> **What is needed**:
Up to and including the line that contains "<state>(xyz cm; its", reproduce every line exactly, beginning with the first line below.

[Opening Available data section]

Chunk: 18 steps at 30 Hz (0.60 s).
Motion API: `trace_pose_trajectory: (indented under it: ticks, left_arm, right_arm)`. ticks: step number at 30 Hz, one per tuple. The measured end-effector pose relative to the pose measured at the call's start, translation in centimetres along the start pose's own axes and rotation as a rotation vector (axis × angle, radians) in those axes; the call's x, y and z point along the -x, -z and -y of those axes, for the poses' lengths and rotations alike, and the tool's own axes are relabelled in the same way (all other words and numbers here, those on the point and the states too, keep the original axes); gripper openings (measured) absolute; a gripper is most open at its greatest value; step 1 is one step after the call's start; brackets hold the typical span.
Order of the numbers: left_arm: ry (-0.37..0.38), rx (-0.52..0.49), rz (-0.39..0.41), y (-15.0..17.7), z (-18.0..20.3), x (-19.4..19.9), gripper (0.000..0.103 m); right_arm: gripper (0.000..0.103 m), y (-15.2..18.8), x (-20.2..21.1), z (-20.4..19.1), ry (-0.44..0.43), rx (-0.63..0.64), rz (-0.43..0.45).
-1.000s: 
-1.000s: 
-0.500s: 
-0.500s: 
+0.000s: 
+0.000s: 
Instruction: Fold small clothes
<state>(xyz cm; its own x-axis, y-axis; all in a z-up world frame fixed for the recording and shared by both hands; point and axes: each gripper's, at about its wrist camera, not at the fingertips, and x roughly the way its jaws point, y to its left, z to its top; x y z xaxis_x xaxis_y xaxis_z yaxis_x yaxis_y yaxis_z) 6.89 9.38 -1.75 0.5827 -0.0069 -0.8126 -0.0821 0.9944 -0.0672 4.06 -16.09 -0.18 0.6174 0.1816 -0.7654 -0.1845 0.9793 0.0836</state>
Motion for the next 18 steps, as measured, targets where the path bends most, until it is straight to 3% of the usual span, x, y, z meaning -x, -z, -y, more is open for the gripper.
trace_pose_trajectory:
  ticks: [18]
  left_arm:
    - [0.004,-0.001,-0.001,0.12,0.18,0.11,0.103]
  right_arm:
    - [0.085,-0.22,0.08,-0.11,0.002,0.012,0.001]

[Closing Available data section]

> **Problem solution**:
Chunk: 18 steps at 30 Hz (0.60 s).
Motion API: `trace_pose_trajectory: (indented under it: ticks, left_arm, right_arm)`. ticks: step number at 30 Hz, one per tuple. The measured end-effector pose relative to the pose measured at the call's start, translation in centimetres along the start pose's own axes and rotation as a rotation vector (axis × angle, radians) in those axes; the call's x, y and z point along the -x, -z and -y of those axes, for the poses' lengths and rotations alike, and the tool's own axes are relabelled in the same way (all other words and numbers here, those on the point and the states too, keep the original axes); gripper openings (measured) absolute; a gripper is most open at its greatest value; step 1 is one step after the call's start; brackets hold the typical span.
Order of the numbers: left_arm: ry (-0.37..0.38), rx (-0.52..0.49), rz (-0.39..0.41), y (-15.0..17.7), z (-18.0..20.3), x (-19.4..19.9), gripper (0.000..0.103 m); right_arm: gripper (0.000..0.103 m), y (-15.2..18.8), x (-20.2..21.1), z (-20.4..19.1), ry (-0.44..0.43), rx (-0.63..0.64), rz (-0.43..0.45).
-1.000s: 
-1.000s: 
-0.500s: 
-0.500s: 
+0.000s: 
+0.000s: 
Instruction: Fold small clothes
<state>(xyz cm; its own x-axis, y-axis; all in a z-up world frame fixed for the recording and shared by both hands; point and axes: each gripper's, at about its wrist camera, not at the fingertips, and x roughly the way its jaws point, y to its left, z to its top; x y z xaxis_x xaxis_y xaxis_z yaxis_x yaxis_y yaxis_z) 6.89 9.38 -1.75 0.5827 -0.0069 -0.8126 -0.0821 0.9944 -0.0672 4.06 -16.09 -0.18 0.6174 0.1816 -0.7654 -0.1845 0.9793 0.0836</state>

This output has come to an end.